[Stored dataset items]

+===+

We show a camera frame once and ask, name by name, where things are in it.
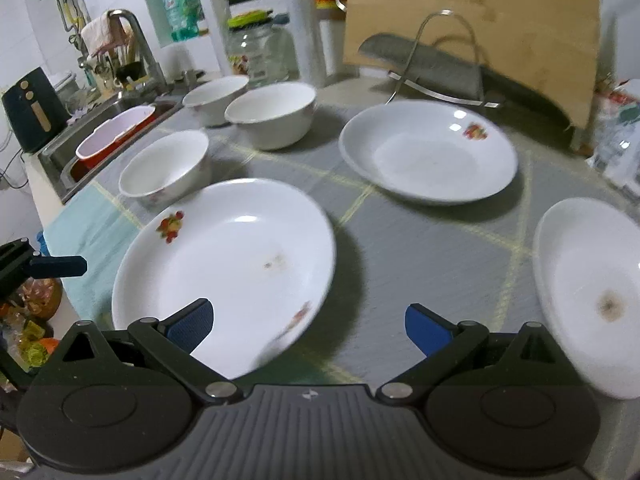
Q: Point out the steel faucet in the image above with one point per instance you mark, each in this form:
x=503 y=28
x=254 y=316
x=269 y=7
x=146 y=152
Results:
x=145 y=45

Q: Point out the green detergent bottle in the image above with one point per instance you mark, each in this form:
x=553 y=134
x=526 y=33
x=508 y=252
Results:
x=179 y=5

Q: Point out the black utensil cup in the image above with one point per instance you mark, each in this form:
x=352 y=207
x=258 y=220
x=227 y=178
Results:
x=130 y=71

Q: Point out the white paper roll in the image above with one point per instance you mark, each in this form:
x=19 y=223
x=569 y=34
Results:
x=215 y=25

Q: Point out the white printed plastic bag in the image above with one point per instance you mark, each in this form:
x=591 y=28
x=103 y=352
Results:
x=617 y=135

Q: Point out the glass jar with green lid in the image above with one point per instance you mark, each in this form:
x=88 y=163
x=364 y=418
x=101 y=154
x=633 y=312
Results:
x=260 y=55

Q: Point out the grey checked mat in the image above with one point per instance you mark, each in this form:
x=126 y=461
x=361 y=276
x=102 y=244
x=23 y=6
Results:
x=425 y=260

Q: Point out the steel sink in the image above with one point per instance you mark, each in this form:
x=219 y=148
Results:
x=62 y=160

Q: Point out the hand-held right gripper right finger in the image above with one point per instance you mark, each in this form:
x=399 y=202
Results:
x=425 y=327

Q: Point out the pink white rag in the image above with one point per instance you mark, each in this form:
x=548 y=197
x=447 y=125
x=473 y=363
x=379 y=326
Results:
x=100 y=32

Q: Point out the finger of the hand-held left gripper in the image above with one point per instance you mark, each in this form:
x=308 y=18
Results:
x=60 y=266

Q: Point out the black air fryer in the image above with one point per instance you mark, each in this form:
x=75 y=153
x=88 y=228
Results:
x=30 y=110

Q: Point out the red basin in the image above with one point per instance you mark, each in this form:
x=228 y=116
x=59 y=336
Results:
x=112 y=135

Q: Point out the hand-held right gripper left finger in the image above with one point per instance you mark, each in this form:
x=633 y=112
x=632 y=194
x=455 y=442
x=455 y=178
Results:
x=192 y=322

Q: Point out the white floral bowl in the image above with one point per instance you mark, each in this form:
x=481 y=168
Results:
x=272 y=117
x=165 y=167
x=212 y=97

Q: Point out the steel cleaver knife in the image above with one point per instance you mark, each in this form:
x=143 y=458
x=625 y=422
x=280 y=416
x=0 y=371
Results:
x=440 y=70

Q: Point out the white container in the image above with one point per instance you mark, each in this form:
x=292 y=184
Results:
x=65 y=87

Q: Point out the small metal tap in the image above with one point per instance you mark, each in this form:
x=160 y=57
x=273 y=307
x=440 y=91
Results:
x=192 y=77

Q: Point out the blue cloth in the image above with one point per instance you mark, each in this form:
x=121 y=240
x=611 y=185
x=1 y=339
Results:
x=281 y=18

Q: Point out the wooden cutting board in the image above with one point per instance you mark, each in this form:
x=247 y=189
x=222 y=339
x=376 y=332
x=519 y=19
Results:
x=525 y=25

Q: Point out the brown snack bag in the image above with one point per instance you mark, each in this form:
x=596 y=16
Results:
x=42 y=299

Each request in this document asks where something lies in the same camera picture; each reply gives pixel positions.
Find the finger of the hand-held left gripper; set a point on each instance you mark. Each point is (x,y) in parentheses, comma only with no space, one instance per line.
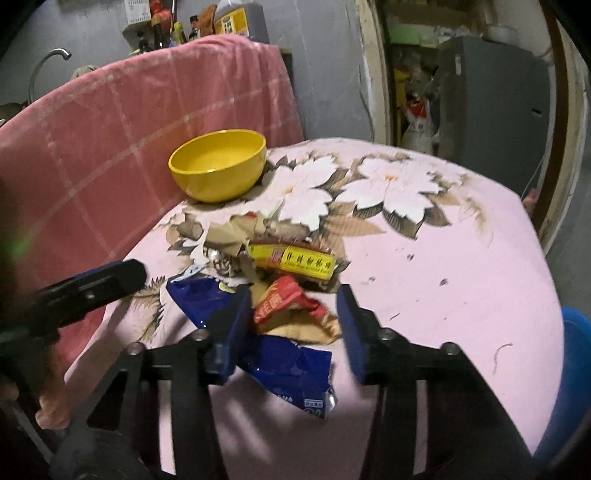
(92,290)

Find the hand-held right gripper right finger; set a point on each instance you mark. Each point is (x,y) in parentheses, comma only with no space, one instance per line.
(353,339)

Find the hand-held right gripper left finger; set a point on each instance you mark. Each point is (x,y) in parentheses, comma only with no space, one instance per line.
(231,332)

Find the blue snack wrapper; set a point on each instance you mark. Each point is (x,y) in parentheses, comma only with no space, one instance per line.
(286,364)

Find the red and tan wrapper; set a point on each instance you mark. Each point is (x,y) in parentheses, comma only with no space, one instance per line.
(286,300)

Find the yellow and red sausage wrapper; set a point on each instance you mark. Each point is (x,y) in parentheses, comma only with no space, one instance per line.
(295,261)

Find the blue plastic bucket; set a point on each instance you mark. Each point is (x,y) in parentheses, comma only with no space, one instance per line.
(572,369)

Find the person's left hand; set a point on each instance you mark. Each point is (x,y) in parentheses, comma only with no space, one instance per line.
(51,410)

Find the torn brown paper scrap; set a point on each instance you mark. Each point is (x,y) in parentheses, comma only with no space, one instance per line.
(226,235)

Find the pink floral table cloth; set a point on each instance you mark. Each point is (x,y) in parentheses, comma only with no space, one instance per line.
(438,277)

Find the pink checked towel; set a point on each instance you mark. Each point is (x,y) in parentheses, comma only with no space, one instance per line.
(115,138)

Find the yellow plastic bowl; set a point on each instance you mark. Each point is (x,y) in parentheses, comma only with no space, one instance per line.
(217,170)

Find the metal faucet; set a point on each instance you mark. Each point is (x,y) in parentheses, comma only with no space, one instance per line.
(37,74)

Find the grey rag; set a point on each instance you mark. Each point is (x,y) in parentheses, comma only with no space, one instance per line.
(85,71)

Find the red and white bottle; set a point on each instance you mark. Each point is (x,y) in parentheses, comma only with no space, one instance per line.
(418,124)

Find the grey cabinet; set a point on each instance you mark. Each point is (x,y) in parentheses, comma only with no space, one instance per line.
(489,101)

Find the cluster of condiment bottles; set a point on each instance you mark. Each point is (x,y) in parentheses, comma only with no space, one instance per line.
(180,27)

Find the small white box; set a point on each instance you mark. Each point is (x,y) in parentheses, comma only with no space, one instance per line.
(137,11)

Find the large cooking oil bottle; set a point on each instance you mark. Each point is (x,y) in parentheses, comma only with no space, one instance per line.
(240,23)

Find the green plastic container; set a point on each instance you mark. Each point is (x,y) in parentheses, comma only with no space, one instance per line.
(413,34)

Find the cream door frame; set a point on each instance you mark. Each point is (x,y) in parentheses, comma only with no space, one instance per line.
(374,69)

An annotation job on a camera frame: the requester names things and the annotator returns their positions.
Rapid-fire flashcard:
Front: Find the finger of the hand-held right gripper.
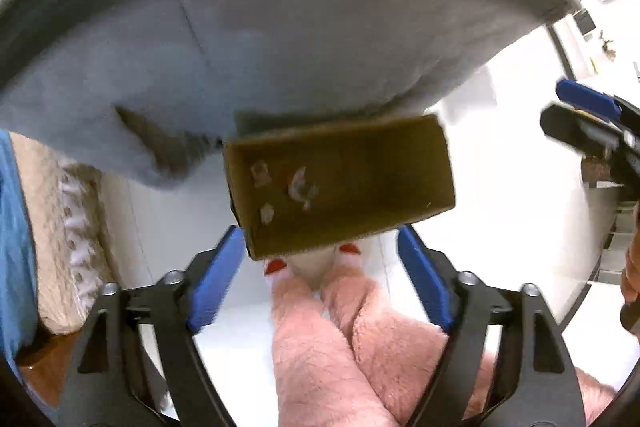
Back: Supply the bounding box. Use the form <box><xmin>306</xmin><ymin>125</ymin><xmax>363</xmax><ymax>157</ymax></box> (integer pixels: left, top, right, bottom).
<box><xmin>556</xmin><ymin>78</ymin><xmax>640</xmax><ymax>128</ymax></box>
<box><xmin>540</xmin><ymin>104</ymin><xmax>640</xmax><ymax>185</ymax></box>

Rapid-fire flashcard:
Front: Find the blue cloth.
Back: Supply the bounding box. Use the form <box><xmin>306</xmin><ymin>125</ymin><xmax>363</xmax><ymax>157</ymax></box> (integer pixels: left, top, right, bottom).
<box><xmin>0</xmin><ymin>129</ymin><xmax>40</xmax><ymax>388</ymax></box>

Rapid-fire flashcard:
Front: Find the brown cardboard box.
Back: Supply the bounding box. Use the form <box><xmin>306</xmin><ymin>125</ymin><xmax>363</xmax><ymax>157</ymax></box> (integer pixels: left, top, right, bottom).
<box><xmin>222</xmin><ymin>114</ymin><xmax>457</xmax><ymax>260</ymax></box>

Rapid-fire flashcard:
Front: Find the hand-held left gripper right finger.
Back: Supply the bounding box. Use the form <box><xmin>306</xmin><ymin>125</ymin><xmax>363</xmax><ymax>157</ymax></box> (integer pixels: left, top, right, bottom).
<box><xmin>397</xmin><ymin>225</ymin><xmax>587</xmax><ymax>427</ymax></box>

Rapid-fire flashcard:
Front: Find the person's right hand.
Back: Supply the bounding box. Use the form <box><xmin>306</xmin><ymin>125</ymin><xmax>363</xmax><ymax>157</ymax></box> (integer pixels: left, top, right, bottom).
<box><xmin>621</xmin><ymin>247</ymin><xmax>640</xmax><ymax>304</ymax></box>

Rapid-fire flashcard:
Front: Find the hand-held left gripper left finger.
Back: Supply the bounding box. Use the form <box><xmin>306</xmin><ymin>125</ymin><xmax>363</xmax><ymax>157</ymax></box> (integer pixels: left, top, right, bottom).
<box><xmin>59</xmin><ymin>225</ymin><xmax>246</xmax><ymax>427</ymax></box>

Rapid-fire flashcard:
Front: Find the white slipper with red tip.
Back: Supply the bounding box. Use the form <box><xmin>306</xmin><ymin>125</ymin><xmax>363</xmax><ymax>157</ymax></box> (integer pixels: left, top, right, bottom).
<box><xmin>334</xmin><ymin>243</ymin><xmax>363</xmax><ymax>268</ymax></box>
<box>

+===+

Activity
Will you return exactly the lines above from the one with "Front: Find the brown cardboard box." down to the one with "Front: Find the hand-held left gripper right", counting both as part of the range?

Your response
Front: Find the brown cardboard box.
Back: Supply the bounding box. Use the form <box><xmin>306</xmin><ymin>125</ymin><xmax>363</xmax><ymax>157</ymax></box> (integer pixels: left, top, right, bottom).
<box><xmin>222</xmin><ymin>114</ymin><xmax>457</xmax><ymax>260</ymax></box>

Rapid-fire flashcard:
Front: Find the hand-held left gripper right finger.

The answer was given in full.